## [What is required]
Within the listing below, please copy exactly the lines between the line holding "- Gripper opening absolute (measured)" and the line holding "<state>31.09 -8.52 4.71", inclusive.

○ ○ ○ ○ ○ ○ ○

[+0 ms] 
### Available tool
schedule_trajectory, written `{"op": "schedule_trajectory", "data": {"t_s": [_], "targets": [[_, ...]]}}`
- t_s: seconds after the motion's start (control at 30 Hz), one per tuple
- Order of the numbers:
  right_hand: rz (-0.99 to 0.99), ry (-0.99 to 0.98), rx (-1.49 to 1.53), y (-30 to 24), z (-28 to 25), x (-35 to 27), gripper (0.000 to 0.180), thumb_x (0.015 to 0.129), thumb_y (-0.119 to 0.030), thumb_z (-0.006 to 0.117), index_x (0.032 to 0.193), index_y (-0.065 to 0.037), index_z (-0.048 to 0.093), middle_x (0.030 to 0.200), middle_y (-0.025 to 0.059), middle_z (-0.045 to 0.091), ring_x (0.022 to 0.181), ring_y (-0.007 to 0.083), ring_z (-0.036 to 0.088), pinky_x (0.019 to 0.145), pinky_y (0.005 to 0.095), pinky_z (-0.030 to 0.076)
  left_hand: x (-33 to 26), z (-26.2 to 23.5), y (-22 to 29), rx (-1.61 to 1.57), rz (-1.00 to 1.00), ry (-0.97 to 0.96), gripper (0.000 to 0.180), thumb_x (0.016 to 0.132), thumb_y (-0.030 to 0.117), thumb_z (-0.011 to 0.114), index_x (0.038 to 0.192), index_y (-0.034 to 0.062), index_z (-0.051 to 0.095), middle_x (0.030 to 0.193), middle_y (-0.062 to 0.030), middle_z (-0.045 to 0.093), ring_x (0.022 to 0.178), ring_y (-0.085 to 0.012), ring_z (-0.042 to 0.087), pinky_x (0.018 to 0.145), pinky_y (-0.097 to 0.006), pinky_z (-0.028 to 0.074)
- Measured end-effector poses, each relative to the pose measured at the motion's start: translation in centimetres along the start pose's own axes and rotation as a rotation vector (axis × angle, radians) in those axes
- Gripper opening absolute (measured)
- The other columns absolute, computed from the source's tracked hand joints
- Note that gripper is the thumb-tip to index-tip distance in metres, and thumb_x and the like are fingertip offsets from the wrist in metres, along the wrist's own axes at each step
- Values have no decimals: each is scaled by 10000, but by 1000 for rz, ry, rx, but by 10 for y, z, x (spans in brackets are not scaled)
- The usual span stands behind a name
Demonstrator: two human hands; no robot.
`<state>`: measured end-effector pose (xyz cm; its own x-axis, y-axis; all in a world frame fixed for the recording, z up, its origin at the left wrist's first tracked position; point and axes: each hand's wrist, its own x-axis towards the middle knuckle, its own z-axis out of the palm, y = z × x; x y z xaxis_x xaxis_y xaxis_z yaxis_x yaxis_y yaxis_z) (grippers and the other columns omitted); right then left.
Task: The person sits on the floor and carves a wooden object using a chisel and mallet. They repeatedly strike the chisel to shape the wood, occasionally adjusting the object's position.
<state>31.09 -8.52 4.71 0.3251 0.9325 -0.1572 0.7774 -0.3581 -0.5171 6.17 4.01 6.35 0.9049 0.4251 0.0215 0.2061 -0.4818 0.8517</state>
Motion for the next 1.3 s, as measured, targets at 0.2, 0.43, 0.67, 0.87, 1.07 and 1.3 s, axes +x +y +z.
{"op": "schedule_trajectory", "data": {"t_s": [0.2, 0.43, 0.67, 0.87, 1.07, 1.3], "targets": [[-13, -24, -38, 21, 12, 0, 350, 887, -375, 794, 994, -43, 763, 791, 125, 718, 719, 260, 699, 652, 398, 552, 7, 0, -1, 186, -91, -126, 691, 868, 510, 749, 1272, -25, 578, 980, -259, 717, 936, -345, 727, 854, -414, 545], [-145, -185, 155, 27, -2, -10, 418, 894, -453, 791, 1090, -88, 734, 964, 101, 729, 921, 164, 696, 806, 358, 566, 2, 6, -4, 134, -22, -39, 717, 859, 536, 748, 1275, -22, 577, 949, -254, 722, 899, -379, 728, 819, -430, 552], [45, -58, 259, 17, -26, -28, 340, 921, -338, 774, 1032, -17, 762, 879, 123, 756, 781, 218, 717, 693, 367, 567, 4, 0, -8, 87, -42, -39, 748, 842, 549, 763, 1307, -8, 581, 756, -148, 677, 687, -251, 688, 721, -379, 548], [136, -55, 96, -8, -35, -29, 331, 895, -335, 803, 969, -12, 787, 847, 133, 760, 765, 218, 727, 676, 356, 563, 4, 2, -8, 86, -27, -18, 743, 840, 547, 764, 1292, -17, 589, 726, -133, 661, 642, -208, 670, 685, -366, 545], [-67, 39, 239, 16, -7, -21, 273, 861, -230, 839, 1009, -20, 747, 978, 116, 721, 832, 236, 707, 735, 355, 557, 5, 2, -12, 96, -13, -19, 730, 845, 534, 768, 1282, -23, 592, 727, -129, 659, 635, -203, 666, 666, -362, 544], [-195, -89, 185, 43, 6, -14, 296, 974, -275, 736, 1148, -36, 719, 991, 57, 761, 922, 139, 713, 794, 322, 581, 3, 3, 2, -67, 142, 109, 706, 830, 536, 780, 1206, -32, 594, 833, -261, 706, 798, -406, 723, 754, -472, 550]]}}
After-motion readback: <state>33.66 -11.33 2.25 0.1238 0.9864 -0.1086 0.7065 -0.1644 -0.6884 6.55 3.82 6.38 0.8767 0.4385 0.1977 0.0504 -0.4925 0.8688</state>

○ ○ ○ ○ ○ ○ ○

## [Written response]
- Gripper opening absolute (measured)
- The other columns absolute, computed from the source's tracked hand joints
- Note that gripper is the thumb-tip to index-tip distance in metres, and thumb_x and the like are fingertip offsets from the wrist in metres, along the wrist's own axes at each step
- Values have no decimals: each is scaled by 10000, but by 1000 for rz, ry, rx, but by 10 for y, z, x (spans in brackets are not scaled)
- The usual span stands behind a name
Demonstrator: two human hands; no robot.
`<state>`: measured end-effector pose (xyz cm; its own x-axis, y-axis; all in a world frame fixed for the recording, z up, its origin at the left wrist's first tracked position; point and axes: each hand's wrist, its own x-axis towards the middle knuckle, its own z-axis out of the palm, y = z × x; x y z xaxis_x xaxis_y xaxis_z yaxis_x yaxis_y yaxis_z) (grippers and the other columns omitted); right then left.
Task: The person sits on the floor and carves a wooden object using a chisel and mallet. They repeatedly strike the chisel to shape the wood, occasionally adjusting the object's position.
<state>31.09 -8.52 4.71 0.3251 0.9325 -0.1572 0.7774 -0.3581 -0.5171 6.17 4.01 6.35 0.9049 0.4251 0.0215 0.2061 -0.4818 0.8517</state>

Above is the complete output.